August 5, 2020
Vickie Shields
So many things about living in the COVID-19 era are anything but humorous. However, it has spurred some funny writings, memes, cartoons, and media. I LOL’d when I read a top ten list by local columnist, Bill Caserta.

My favorites:
  • Coronavirus has turned us all into dogs. We wander around the house looking for food. We get told “NO” if we get too close to strangers, and we get really excited about going for walks and car rides.
  • If there is a second part of this quarantine, do we have to stay with the same family, or will they relocate us?
  • The garbage man left an AA flyer on my recycling bin.

Reopening Concerns
Since our reopening plans were finalized and submitted to NSHE, at least two significant things have changed: COVID-19 cases continued to spike in Clark County and the CCSD has announced their plans for a severely reduced school semester for children. Because of the changes with the virus and the extra burden on finding childcare for both faculty and students, I shared with the academic Deans that I want to add one additional layer of flexibility for teaching faculty for fall 2020: those faculty now assigned to teach in a hybrid modality may elect to teach their classes remotely, under certain conditions as described here:
  1. Deans and chairs will identify all hybrid courses on the schedule.
  2. Deans and chairs will identify whether the in-person portion is essential for meeting the learning outcomes for the course (such courses are exempt from this option).
  3. For the remaining courses, Deans and chairs will offer the instructor the option to move the course online for fall 2020.
  4. All faculty who want to teach hybrid courses regardless of whether the in-person component is objectively essential or not are encouraged to do so.
  5. Deans and chairs will inquire whether the instructors who remain teaching hybrid courses require additional room space to conduct their classes with safe distancing, particularly on test days.
  6. An appropriate staff member in the deans’ offices will contact each student in the classes where the modality has switched from hybrid to remote. They will also inform the student whether the course will be synchronous or asynchronous.

The Path Forward
I’d like to thank our Faculty Senate Chair, Laura Naumann, and Anthony Ruiz for sharing legislative updates with the campus and our NSC community for speaking up in support of Nevada State at the recent Legislative special session and Board of Regents meetings.
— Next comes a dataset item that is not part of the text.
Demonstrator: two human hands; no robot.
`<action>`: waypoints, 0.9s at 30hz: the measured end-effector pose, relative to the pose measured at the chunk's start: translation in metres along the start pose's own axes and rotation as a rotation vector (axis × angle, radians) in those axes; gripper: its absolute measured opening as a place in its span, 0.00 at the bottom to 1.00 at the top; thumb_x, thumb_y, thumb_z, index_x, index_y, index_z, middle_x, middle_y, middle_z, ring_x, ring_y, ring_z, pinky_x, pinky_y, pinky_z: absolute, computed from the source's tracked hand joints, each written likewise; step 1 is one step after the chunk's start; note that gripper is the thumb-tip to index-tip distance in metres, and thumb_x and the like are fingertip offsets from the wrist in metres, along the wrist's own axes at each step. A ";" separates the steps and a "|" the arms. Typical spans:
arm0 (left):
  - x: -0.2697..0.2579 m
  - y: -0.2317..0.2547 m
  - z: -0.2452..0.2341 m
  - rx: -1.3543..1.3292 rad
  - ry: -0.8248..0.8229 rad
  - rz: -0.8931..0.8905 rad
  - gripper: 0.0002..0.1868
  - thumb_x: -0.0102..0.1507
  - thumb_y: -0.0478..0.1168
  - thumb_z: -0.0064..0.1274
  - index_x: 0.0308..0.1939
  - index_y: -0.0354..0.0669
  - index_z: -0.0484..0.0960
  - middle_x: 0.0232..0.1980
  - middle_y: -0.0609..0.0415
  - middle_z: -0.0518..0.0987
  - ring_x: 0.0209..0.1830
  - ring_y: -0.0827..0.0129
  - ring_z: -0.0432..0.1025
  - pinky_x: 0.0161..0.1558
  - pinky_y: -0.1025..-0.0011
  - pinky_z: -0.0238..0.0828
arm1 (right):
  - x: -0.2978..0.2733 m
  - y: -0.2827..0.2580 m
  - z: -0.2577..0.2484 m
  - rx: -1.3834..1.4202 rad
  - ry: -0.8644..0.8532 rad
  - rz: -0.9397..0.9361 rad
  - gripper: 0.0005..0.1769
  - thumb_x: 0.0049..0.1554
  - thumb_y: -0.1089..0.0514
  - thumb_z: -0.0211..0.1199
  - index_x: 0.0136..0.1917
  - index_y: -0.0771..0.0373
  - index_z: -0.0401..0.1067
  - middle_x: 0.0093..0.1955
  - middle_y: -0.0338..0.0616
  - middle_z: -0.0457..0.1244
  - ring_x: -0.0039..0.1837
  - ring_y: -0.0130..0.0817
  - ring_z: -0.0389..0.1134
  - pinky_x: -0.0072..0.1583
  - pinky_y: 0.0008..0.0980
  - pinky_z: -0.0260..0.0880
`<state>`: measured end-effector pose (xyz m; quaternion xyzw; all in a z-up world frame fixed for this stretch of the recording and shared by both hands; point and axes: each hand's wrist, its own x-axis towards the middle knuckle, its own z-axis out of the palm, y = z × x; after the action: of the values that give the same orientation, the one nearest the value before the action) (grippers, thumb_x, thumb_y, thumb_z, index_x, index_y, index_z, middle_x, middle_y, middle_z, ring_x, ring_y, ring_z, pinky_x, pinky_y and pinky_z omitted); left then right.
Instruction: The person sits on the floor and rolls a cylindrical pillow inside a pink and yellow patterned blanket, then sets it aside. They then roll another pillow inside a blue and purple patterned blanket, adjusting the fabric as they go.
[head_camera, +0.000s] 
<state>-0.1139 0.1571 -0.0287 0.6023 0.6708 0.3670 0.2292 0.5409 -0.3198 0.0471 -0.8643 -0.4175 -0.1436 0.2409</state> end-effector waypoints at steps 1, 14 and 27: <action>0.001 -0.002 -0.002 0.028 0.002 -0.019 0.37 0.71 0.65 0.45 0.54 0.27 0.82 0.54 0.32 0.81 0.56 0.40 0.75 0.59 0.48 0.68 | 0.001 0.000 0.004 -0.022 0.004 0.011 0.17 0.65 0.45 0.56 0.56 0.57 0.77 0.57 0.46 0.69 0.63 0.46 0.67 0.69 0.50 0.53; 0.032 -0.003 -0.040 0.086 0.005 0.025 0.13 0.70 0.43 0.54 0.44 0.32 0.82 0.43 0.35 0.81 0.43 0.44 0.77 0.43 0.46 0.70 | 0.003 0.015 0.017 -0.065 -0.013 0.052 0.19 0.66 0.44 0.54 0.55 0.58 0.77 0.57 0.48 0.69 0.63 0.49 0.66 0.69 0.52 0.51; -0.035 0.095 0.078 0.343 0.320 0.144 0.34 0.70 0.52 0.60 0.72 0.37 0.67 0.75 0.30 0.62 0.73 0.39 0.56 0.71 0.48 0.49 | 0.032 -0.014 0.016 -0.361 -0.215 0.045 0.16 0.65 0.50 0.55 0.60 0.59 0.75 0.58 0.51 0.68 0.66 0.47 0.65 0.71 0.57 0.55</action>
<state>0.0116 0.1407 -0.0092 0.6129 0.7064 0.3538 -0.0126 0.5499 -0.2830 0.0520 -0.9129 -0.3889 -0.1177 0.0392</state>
As you may know, NSHE has to find an additional $25 million in cuts in addition to the 14% reductions institutions have already taken. All variables have not yet been settled, especially whether or not the CARES ACT assistance can be counted toward our overall cut.

There is no way to sugarcoat the consequences of these reductions; we will feel the repercussions from these cuts for the foreseeable future. However, we have many advantages that we didn’t have in 2008 when we last faced a similar challenge. We are a larger, stronger institution and we went into this crisis in the strongest financial shape of our 18-year history. We’ve been through this before, and during our previous struggles with budget reductions, we proved our resilience and our ability to persevere. For those of you who joined NSC after 2010, I encourage you to speak with some of the faculty and staff that helped the college survive the drastic cuts caused by the recession in 2008-2010. They’ll tell you that these were exceedingly trying times, but that the struggle also helped to bring us together in support of a shared cause. It is difficult to predict how future semesters will look for us, but I know that as the State’s public 4-year institution we are needed now more than ever as the communities we educate and serve fight through this crisis and then begin the long path to recovery.
Tony Scinta
I just returned from a short family getaway (much needed and even more appreciated), so most of last week was pretty slow, but I still have a few matters of interest to report.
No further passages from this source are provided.